**Aim of the exercise:** Each line holding the word "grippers" must appear in the answer, copied from the entries.

——

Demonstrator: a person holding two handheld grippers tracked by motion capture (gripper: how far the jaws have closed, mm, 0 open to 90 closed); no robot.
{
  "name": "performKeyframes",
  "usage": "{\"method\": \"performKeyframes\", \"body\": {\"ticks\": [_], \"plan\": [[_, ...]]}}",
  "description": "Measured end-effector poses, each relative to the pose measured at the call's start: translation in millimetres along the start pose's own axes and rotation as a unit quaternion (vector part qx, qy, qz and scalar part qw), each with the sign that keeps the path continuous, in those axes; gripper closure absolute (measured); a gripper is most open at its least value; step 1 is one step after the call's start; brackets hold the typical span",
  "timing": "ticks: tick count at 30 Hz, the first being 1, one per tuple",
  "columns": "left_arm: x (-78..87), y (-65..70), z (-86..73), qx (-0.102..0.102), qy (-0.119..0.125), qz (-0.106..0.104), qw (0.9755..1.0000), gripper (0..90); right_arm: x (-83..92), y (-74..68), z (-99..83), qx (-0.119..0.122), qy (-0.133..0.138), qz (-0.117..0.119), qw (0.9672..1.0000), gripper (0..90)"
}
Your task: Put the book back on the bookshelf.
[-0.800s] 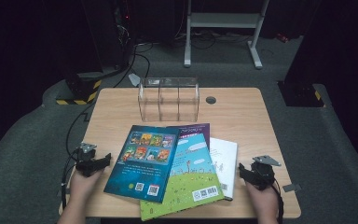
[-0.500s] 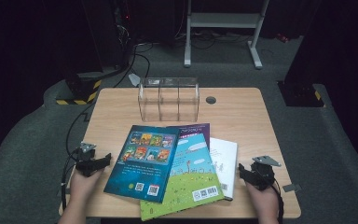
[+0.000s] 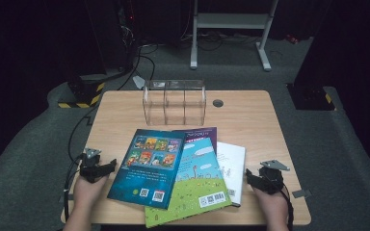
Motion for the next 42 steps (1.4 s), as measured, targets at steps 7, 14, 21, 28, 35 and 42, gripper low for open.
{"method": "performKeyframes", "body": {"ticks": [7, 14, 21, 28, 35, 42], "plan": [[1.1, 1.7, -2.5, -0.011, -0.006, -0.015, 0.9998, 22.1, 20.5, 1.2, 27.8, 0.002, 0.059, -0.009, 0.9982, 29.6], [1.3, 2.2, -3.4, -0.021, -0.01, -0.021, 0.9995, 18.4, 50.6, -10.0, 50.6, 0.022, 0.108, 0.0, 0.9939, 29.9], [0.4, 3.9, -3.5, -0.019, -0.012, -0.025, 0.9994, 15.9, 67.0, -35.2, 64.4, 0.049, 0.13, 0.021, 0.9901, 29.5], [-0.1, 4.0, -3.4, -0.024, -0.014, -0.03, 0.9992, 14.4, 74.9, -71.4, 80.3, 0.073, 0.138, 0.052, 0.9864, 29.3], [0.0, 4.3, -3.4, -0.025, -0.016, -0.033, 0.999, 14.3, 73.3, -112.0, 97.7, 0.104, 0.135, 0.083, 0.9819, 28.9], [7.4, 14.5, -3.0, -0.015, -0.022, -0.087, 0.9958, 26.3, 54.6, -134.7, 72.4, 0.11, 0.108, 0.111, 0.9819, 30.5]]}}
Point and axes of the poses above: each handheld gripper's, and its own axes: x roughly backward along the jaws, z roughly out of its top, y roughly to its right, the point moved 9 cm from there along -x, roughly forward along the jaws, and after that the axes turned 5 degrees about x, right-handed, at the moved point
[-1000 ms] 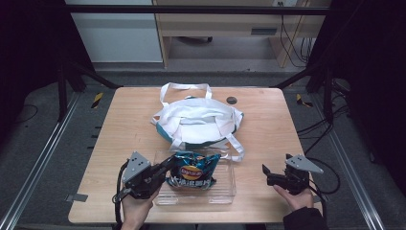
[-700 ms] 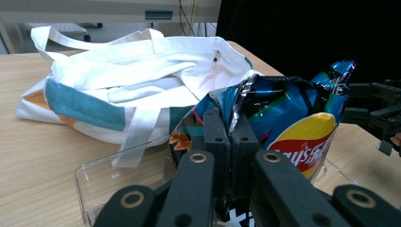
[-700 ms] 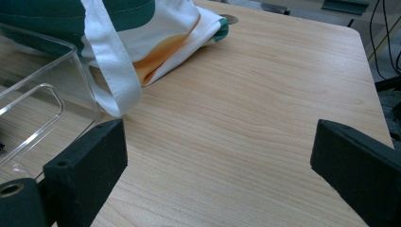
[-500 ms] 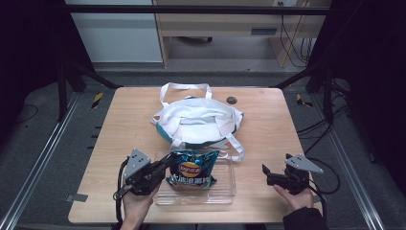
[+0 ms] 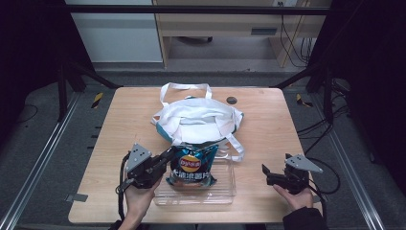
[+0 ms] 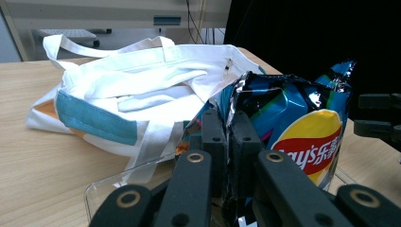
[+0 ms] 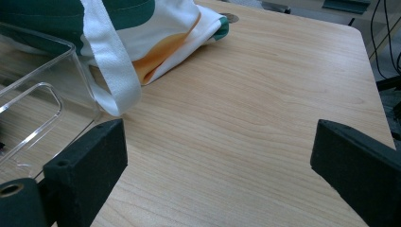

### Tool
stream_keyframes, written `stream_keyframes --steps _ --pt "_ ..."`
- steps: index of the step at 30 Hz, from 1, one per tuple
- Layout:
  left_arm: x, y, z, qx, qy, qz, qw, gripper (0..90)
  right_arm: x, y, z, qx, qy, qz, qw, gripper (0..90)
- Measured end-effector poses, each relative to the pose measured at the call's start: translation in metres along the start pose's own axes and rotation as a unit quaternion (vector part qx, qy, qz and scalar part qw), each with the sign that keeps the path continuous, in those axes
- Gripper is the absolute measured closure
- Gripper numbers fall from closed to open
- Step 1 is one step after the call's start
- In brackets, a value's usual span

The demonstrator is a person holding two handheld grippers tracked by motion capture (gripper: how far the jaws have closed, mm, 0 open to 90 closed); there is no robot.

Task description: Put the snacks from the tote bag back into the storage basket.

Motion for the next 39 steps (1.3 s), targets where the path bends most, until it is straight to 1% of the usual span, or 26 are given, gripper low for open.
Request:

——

**Your solution:**
Demonstrator: a person holding two handheld grippers tracked by motion capture (gripper: how far the jaws have closed, mm, 0 open to 90 closed); no robot.
The demonstrator is a person holding two handheld grippers tracked by motion capture (gripper: how far the jaws have closed, mm, 0 open to 90 closed); there is no robot.

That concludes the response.